## Requirement
Transcribe the full listing word for word, leaving nothing out.

## Data provided

....................

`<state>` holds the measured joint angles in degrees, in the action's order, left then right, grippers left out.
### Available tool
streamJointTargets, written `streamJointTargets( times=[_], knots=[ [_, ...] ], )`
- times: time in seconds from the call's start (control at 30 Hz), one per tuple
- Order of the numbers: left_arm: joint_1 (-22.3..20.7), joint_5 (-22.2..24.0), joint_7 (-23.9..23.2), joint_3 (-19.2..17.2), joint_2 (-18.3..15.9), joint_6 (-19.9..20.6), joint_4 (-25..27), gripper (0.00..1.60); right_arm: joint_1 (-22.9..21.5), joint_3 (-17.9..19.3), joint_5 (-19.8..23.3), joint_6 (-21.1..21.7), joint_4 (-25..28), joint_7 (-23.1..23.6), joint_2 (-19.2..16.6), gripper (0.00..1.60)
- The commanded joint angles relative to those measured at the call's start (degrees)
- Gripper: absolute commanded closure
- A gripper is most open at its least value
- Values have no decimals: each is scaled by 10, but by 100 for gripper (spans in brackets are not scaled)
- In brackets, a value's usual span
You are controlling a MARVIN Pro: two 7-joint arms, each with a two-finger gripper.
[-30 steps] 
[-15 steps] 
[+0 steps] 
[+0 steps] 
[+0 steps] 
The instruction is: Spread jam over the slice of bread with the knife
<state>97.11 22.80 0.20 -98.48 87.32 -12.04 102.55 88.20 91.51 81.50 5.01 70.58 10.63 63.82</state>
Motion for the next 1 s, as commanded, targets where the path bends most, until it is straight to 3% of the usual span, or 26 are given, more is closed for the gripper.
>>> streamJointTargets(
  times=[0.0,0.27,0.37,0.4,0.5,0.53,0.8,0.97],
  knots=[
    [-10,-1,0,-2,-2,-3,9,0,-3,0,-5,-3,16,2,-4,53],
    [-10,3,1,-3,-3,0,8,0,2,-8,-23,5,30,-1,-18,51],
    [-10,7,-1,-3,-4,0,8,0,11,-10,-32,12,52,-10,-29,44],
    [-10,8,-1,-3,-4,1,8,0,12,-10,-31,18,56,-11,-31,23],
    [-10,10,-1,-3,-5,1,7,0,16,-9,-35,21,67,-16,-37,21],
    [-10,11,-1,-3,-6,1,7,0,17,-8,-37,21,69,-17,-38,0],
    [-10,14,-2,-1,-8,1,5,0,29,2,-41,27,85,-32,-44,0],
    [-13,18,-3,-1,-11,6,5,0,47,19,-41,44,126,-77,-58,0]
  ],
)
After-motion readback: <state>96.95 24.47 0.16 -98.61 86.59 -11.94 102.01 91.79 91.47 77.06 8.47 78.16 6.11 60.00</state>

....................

## Task response
`<state>` holds the measured joint angles in degrees, in the action's order, left then right, grippers left out.
### Available tool
streamJointTargets, written `streamJointTargets( times=[_], knots=[ [_, ...] ], )`
- times: time in seconds from the call's start (control at 30 Hz), one per tuple
- Order of the numbers: left_arm: joint_1 (-22.3..20.7), joint_5 (-22.2..24.0), joint_7 (-23.9..23.2), joint_3 (-19.2..17.2), joint_2 (-18.3..15.9), joint_6 (-19.9..20.6), joint_4 (-25..27), gripper (0.00..1.60); right_arm: joint_1 (-22.9..21.5), joint_3 (-17.9..19.3), joint_5 (-19.8..23.3), joint_6 (-21.1..21.7), joint_4 (-25..28), joint_7 (-23.1..23.6), joint_2 (-19.2..16.6), gripper (0.00..1.60)
- The commanded joint angles relative to those measured at the call's start (degrees)
- Gripper: absolute commanded closure
- A gripper is most open at its least value
- Values have no decimals: each is scaled by 10, but by 100 for gripper (spans in brackets are not scaled)
- In brackets, a value's usual span
You are controlling a MARVIN Pro: two 7-joint arms, each with a two-finger gripper.
[-30 steps] 
[-15 steps] 
[+0 steps] 
[+0 steps] 
[+0 steps] 
The instruction is: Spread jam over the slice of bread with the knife
<state>97.11 22.80 0.20 -98.48 87.32 -12.04 102.55 88.20 91.51 81.50 5.01 70.58 10.63 63.82</state>
Motion for the next 1 s, as commanded, targets where the path bends most, until it is straight to 3% of the usual span, or 26 are given, more is closed for the gripper.
>>> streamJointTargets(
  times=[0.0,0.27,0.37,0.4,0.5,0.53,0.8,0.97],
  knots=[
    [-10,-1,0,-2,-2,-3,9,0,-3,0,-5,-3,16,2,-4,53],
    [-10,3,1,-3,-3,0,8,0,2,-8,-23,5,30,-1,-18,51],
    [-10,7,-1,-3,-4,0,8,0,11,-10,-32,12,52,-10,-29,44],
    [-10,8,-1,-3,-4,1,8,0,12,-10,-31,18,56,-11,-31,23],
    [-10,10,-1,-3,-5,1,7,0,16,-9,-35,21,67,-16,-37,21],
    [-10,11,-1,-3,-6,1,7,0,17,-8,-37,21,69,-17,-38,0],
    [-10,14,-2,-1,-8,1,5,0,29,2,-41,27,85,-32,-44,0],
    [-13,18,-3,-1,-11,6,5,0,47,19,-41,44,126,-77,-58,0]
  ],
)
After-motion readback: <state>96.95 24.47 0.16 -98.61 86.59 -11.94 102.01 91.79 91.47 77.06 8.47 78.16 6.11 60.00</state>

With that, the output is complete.